We know that eyes are more brain than camera. An eyeball has as much processing power as a supercomputer. Much of our visual perception happens in the thin retina where light first strikes us, long before the central brain gets to consider the scene. Our spinal cord is not merely a trunk line transmitting phone calls from the brain. It too thinks. We are a lot closer to the truth when we point to our heart and not our head as the center of behaviors. Our emotions swim in a soup of hormones and peptides that percolate through our whole body. Oxytocin discharges thoughts of love (and perhaps lovely thoughts) from our glands. These hormones too process information. Our immune system, by science's new reckoning, is an amazing parallel, decentralized perception machine, able to recognize and remember millions of different molecules."

Chris Crawford Quote on Innocence

Innocence
"Cool versus innocent -- they define the polarity I seek to examine in this essay. Let's begin by noting the associations of each term:

Innocent: Sweet, childlike, naive, unsophisticated, simple, trusting, open, vulnerable

Cool: unflappable, knowledgeable, sophisticated, distant, Arnold Schwartzenegger, savvy, clever, tough, adult, cynical, skeptical

Next, I'd like to develop these concepts more formally. I'll begin with an easy concept: the innocent is more easily awestruck than the cool. Can you imagine Joe Cool gaping open-mouthed at a tall skyscraper the way a child would? To express awe would be an admission of unsophistication. Moreover, to project coolness convincingly, Joe Cool must not merely mask feelings of awe, he must internally suppress them. He must savage his ability to feel awe.

Where awe goes, so goes wonder. How can we let our minds soar in grand wondering flights of fancy when we lack the awe-feelings that power our imaginations? What objects of wonder can there be for a sophisticate, who already knows everything?

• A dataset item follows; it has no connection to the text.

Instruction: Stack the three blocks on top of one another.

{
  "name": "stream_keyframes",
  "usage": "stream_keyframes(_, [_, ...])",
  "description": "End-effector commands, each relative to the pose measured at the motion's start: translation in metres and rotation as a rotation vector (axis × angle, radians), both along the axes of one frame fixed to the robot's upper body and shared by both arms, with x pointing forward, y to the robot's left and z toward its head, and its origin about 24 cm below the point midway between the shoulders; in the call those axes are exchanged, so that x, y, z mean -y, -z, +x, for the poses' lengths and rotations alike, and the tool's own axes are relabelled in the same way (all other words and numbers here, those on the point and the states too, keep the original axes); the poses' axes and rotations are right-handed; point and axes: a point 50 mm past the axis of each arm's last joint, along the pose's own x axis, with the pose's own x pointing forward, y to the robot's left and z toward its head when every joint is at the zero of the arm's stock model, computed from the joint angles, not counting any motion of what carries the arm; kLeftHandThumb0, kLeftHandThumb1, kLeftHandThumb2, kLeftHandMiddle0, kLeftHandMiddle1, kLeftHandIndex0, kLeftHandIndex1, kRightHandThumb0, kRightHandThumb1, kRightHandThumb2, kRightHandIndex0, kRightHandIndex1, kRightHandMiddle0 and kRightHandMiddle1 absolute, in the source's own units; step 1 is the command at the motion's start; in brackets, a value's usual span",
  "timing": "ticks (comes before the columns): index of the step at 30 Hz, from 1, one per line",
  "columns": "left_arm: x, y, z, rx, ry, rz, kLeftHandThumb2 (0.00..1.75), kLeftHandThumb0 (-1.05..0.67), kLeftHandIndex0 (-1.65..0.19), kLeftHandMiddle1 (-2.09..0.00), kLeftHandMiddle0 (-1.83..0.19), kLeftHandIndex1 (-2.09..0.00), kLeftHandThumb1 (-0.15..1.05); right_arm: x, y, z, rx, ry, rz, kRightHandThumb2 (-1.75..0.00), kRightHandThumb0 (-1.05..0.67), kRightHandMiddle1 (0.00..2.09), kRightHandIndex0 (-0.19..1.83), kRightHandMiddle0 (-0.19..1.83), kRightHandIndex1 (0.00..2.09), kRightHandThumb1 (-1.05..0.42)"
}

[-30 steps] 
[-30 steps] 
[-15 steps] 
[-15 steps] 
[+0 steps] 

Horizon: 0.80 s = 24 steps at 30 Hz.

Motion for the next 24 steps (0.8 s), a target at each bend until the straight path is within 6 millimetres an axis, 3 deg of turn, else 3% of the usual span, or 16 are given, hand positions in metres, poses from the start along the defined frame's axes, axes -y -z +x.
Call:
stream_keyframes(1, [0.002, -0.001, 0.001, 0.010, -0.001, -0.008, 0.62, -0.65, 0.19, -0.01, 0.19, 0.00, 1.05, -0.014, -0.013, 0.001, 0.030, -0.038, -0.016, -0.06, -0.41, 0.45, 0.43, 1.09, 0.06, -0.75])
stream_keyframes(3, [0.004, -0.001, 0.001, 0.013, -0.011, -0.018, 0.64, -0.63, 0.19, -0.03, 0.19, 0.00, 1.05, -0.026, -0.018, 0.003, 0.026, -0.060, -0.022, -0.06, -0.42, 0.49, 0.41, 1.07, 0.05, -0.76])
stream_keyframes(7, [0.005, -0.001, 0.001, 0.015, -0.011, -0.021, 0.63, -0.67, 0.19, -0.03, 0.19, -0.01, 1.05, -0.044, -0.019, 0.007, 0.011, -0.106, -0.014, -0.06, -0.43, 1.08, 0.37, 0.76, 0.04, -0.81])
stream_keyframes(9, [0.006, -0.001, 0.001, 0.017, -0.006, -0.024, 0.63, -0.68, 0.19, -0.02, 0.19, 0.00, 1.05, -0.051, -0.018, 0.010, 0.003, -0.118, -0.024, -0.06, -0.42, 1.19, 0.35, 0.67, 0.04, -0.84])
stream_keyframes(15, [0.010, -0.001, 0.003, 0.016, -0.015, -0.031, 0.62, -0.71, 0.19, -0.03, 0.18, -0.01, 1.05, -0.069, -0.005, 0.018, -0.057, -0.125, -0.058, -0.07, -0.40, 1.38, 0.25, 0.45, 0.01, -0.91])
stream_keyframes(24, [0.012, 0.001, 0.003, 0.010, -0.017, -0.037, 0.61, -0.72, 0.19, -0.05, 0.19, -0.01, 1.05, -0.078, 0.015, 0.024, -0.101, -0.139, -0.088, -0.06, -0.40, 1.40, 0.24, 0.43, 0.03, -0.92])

Awe launches our wonder; wonder feeds our creativity. The wondering search for combinations that make sense, for explanations that work, for relationships between the awe-inspiring and the familiar -- these are the efforts that trigger flashes of inspiration. Awe, wonder, and creativity are root, stem, and flower."


I find myself on the innocent side.

Chris Crawford Quote on Nounism

The Operational Approach
"An easier way to recognize the prejudice of nounism is to note the historical trends in some of the above-mentioned fields. In computer science, for example, we have seen an explosion of creative activity in the last decade arising from the wide availability of PCs and the Internet. But has anybody noticed that the preponderance of this creativity has expressed itself in -- and been measured by -- the huge number of bits that have been made available. Between CD-ROMs and the Web, we now have Humonga-bytes of images, sounds, text, numbers, and all manner of other facts. But consider this: we have also built enough computers (and made them so fast) that every day, civilization expends Humonga-cycles of processing time. And what are all those cycles doing? I'd guess that almost ALL of those cycles are wasted in wait-loops, as the computer sits for eternities waiting for the rare keypress or mouseclick. And even the cycles that aren't wasted are used almost entirely for shuffling bits around: moving an image from a CD to the screen, a sound from memory to a speaker, and so on. An infinitesimal fraction of the cycles we generate every day are used to actually PROCESS anything. We push numbers around a lot, but we seldom crunch them. It seems a great shame to use this wondrous processing machine to shuffle bits around; is it not unlike using a Chinese peasant, a human being with character and feelings and soul, to bail water from a canal to a field? It would seem that, in terms of truly utilizing the power of the computer, we still have a long way to go."

I have been heading toward this direction. How to make nearly infinite worlds with finite memory? Cellular automata tiles are an example of using cycles instead of bytes.